* YOUR OBJECTIVE *
What do the lines from the top of the data through the line with "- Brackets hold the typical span" say? Quote them exactly and include both ends.

* DATA EXTRACT *
____

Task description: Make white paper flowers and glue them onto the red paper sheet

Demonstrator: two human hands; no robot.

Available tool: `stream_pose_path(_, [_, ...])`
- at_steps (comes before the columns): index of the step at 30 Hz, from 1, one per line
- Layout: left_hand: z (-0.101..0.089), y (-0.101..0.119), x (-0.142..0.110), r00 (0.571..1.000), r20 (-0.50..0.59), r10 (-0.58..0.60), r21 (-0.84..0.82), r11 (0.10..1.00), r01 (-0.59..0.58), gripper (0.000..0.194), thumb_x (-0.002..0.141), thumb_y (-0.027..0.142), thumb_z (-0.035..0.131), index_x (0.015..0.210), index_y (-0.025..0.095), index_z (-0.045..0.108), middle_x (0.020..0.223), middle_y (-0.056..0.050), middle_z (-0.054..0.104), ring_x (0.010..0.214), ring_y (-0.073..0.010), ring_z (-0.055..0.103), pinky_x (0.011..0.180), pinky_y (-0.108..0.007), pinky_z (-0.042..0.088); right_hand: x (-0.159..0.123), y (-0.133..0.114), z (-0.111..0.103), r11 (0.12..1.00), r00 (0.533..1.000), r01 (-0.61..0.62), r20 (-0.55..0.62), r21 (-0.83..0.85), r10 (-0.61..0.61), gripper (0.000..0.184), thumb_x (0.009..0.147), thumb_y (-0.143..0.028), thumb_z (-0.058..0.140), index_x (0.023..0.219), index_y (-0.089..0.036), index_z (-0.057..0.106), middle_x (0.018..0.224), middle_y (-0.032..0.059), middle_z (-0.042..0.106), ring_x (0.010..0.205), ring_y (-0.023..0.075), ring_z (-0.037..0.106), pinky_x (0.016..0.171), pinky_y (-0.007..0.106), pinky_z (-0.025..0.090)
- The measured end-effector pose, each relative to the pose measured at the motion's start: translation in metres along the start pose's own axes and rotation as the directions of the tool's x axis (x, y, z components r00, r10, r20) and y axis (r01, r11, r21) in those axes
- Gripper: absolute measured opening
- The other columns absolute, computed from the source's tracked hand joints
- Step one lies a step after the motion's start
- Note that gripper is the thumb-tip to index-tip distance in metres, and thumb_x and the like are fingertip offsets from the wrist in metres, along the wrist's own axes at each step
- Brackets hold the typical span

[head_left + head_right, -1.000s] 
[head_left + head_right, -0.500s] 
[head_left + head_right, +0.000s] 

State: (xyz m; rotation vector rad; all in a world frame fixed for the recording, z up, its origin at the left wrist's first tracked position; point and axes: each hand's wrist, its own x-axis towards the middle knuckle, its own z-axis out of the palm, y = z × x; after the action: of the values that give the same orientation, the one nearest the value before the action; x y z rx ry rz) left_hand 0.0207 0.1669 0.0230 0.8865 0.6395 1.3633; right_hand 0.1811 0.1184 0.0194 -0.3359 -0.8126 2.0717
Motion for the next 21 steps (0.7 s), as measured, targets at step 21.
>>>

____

* RESPONSE TO THIS TASK *
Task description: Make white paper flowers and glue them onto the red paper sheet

Demonstrator: two human hands; no robot.

Available tool: `stream_pose_path(_, [_, ...])`
- at_steps (comes before the columns): index of the step at 30 Hz, from 1, one per line
- Layout: left_hand: z (-0.101..0.089), y (-0.101..0.119), x (-0.142..0.110), r00 (0.571..1.000), r20 (-0.50..0.59), r10 (-0.58..0.60), r21 (-0.84..0.82), r11 (0.10..1.00), r01 (-0.59..0.58), gripper (0.000..0.194), thumb_x (-0.002..0.141), thumb_y (-0.027..0.142), thumb_z (-0.035..0.131), index_x (0.015..0.210), index_y (-0.025..0.095), index_z (-0.045..0.108), middle_x (0.020..0.223), middle_y (-0.056..0.050), middle_z (-0.054..0.104), ring_x (0.010..0.214), ring_y (-0.073..0.010), ring_z (-0.055..0.103), pinky_x (0.011..0.180), pinky_y (-0.108..0.007), pinky_z (-0.042..0.088); right_hand: x (-0.159..0.123), y (-0.133..0.114), z (-0.111..0.103), r11 (0.12..1.00), r00 (0.533..1.000), r01 (-0.61..0.62), r20 (-0.55..0.62), r21 (-0.83..0.85), r10 (-0.61..0.61), gripper (0.000..0.184), thumb_x (0.009..0.147), thumb_y (-0.143..0.028), thumb_z (-0.058..0.140), index_x (0.023..0.219), index_y (-0.089..0.036), index_z (-0.057..0.106), middle_x (0.018..0.224), middle_y (-0.032..0.059), middle_z (-0.042..0.106), ring_x (0.010..0.205), ring_y (-0.023..0.075), ring_z (-0.037..0.106), pinky_x (0.016..0.171), pinky_y (-0.007..0.106), pinky_z (-0.025..0.090)
- The measured end-effector pose, each relative to the pose measured at the motion's start: translation in metres along the start pose's own axes and rotation as the directions of the tool's x axis (x, y, z components r00, r10, r20) and y axis (r01, r11, r21) in those axes
- Gripper: absolute measured opening
- The other columns absolute, computed from the source's tracked hand joints
- Step one lies a step after the motion's start
- Note that gripper is the thumb-tip to index-tip distance in metres, and thumb_x and the like are fingertip offsets from the wrist in metres, along the wrist's own axes at each step
- Brackets hold the typical span

This output is complete, so the exercise is closed.